Abstract

The current study introduces the flexible approach of mixture components to model the spatiotemporal interaction for ranking of hazardous sites and compares the model performance with the conventional methods. In case of predictive accuracy based on in-sample errors (posterior deviance), the Mixture-5 demonstrated superior performance in majority of the cases, indicating the advantage of mixture approach to accurately predict crash counts. LPML (log pseudo marginal likelihood) was also calculated as a cross-validation measure based on out-of-sample errors and this criterion also established the dominance of Mixture-5, further reinforcing the superiority of the mixture approach from different perspectives.The site ranking evaluation results demonstrated the advantages of adopting the mixture approach.
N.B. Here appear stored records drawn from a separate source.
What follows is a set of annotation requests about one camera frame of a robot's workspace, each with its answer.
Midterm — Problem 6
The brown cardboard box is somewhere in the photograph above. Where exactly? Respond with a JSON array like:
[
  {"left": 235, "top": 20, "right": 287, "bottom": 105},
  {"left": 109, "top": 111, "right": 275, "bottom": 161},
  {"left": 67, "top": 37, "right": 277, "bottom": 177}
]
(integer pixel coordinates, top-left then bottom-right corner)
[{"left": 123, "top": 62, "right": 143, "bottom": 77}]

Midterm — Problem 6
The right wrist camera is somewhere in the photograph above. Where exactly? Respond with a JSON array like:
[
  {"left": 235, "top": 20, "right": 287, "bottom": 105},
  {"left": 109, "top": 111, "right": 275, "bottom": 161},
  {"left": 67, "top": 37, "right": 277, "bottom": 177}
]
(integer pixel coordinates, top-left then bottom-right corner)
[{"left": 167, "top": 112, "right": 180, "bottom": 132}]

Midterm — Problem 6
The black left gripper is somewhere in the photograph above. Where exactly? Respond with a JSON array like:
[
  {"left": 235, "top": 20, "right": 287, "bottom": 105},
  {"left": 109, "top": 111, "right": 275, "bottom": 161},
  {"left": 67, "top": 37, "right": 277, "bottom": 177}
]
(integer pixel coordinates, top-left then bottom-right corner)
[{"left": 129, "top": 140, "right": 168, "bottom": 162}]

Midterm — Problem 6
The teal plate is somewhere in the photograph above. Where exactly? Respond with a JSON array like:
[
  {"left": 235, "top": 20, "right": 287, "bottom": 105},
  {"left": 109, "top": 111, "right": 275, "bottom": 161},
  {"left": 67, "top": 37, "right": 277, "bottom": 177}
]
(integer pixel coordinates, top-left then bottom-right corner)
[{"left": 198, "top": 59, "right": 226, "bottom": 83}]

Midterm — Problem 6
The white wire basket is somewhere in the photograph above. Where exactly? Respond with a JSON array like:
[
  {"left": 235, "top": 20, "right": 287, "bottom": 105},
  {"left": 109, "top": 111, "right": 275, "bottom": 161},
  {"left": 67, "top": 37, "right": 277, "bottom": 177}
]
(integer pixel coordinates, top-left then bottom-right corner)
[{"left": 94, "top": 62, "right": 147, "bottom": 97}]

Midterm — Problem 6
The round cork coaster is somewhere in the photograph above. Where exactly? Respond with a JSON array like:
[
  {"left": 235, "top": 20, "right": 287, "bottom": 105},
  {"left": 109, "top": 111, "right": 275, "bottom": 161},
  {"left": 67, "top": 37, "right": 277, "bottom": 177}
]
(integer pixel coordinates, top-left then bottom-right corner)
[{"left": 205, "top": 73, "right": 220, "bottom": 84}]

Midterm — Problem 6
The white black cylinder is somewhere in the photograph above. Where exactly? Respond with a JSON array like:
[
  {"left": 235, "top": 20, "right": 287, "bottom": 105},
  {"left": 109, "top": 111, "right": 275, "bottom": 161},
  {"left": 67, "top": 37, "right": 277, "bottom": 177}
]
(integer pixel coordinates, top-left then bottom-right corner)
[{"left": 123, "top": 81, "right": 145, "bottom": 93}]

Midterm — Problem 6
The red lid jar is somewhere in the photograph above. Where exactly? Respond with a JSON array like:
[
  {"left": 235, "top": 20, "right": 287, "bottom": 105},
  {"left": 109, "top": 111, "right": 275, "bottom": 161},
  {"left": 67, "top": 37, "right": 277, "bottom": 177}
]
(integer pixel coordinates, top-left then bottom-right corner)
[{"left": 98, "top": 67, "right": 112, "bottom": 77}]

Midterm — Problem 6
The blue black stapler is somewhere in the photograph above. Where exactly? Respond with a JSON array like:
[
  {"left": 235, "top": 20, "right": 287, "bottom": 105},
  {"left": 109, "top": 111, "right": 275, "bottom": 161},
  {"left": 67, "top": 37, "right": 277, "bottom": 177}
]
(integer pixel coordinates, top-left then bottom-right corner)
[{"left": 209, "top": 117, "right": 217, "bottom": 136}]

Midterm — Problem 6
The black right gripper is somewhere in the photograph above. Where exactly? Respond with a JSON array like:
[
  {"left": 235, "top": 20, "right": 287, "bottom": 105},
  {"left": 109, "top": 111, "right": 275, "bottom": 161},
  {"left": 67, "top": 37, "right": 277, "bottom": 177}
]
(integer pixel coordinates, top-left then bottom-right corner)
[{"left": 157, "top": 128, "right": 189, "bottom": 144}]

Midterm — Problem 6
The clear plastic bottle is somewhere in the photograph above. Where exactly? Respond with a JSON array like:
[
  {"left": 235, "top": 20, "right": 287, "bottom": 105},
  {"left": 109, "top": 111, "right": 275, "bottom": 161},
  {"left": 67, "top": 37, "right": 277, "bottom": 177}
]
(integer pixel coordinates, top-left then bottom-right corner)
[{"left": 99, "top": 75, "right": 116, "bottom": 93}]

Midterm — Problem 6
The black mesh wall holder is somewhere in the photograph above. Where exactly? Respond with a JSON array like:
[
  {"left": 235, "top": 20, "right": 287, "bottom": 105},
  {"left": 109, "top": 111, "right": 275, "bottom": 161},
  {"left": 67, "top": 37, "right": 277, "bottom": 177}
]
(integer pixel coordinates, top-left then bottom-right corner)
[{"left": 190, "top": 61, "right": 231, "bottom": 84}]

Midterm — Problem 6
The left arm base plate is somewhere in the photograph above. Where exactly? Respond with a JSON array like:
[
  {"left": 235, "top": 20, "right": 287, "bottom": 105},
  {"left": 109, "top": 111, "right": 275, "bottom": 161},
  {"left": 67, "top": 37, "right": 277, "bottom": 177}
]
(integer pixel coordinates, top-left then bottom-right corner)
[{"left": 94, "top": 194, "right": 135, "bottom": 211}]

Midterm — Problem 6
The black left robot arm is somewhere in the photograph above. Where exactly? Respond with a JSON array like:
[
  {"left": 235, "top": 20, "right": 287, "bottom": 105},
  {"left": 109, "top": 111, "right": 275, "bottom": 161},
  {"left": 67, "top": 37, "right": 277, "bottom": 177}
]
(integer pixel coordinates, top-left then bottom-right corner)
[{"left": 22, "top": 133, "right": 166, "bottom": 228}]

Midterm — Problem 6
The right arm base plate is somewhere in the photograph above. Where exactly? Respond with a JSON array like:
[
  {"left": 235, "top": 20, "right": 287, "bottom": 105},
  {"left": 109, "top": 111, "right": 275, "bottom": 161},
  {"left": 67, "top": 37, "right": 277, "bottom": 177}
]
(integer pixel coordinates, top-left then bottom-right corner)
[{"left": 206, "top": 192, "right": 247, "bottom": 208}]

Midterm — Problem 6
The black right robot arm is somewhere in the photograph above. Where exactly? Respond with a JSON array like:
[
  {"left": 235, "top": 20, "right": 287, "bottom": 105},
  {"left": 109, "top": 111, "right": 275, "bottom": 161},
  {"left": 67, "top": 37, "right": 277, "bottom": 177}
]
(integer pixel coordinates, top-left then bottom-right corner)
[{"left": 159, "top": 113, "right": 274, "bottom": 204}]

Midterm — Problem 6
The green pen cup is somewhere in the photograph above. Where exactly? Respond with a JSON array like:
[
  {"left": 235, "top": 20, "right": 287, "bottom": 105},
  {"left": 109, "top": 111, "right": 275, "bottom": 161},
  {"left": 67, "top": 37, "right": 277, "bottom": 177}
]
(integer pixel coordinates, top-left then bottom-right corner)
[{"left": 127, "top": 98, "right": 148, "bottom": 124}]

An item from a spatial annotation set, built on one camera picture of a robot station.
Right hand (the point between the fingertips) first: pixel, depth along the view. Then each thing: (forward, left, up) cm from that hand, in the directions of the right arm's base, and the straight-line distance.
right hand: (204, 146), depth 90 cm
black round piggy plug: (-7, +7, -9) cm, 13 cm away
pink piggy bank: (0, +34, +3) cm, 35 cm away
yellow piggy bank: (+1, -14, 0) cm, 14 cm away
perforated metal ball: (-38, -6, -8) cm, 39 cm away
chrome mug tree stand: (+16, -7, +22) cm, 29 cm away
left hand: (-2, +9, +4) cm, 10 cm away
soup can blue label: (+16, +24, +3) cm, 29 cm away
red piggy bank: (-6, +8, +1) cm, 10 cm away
In terms of total rank difference (TRD) results, there were several discrepancies between the two approaches, suggesting that two approaches designate unsafe sites differently. Another site ranking criterion, site consistency test (SCT), was employed to explore the difference in identification of unsafe sites based on two datasets: estimated crash count (traditional) and the spatial variability across time. The advantage of mixture models to act as a complimentary approach for site ranking was revealed by the spatial variability SCT results. The method consistency test (MCT) results also indicate the advantages of mixture models over the Base one. These findings suggested that mixture approach may prove helpful in the network screening step of safety management process to identify sites which may turn unsafe in the future and escape the detection from traditional methods.